DevOps needs to consider many different aspects of software quality to deliver reliable software continuously. The term DevSecOps was developed to highlight that security is a key component of quality and cannot be ignored during continuous delivery. Join Gene Gotimer as he discusses how to determine a definition of done that includes security for DevOps pipelines. He'll discuss how continuous integration can invoke static analysis tools to test for security errors and check for software vulnerabilities. You'll learn how automated deployments and virtualization make dynamic environments available for testing in a production-like setting, and explore approaches to leverage existing regression tests to test for security as a side effect. Gene will reveal how a DevOps pipeline can be designed with security in mind. You will leave this presentation with an understanding of how to construct a definition of done that includes security and how to choose security testing practices that assure you are doing DevSecOps properly.

Gene Gotimer
Coveros, Inc.

Gene Gotimer is a senior architect at Coveros, Inc., a software company that uses agile methods to accelerate the delivery of secure, reliable software.
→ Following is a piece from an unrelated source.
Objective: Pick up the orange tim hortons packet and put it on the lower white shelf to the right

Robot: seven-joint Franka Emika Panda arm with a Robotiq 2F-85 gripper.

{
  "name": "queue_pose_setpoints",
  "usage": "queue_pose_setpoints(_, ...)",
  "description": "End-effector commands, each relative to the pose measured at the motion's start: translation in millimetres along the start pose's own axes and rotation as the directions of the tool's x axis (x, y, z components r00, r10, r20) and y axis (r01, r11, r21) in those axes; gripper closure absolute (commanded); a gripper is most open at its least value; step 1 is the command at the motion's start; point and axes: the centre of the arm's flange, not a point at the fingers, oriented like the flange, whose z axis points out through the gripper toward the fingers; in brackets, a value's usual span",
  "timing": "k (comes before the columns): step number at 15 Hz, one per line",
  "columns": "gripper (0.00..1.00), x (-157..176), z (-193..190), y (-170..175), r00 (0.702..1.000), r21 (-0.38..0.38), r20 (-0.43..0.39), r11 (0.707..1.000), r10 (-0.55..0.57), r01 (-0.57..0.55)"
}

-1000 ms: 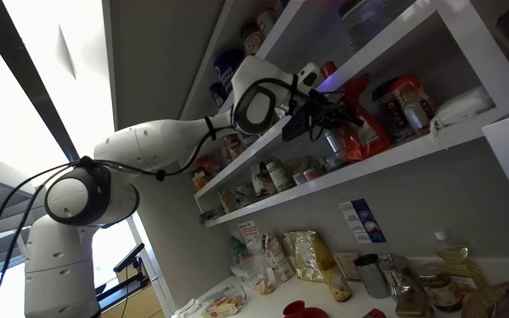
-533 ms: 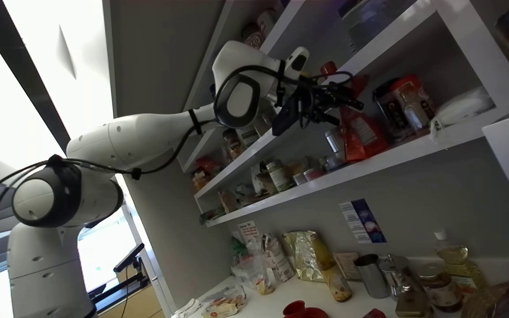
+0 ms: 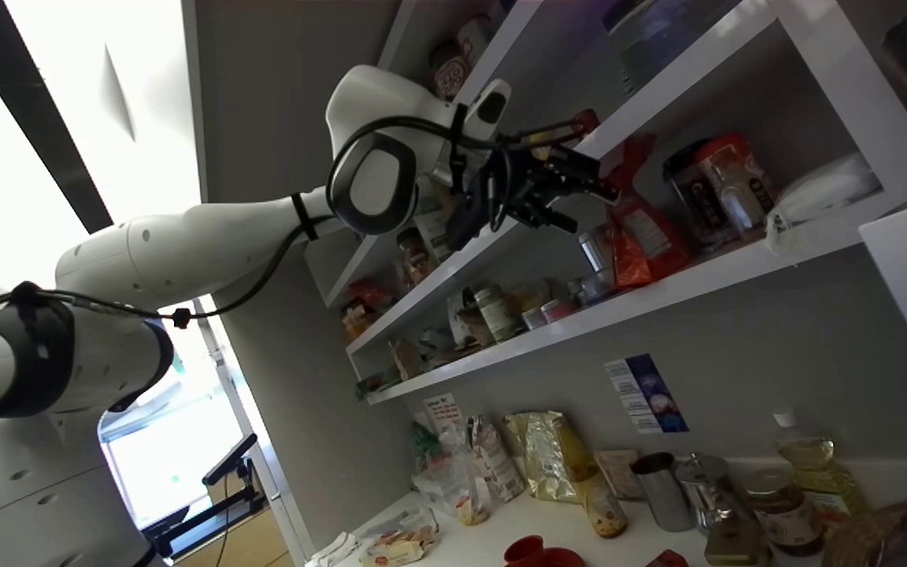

As a consultant, Gene works with his customers to build software better, faster, and more securely by introducing agile development and DevOps practices. He has many years of experience with web-based enterprise application design and a variety of development ecosystems, including continuous integration, continuous delivery, and DevOps. Gene feels strongly that repeatability, quality, and security are all strongly intertwined; each is dependent on the other two, which makes DevOps that much more crucial to software development.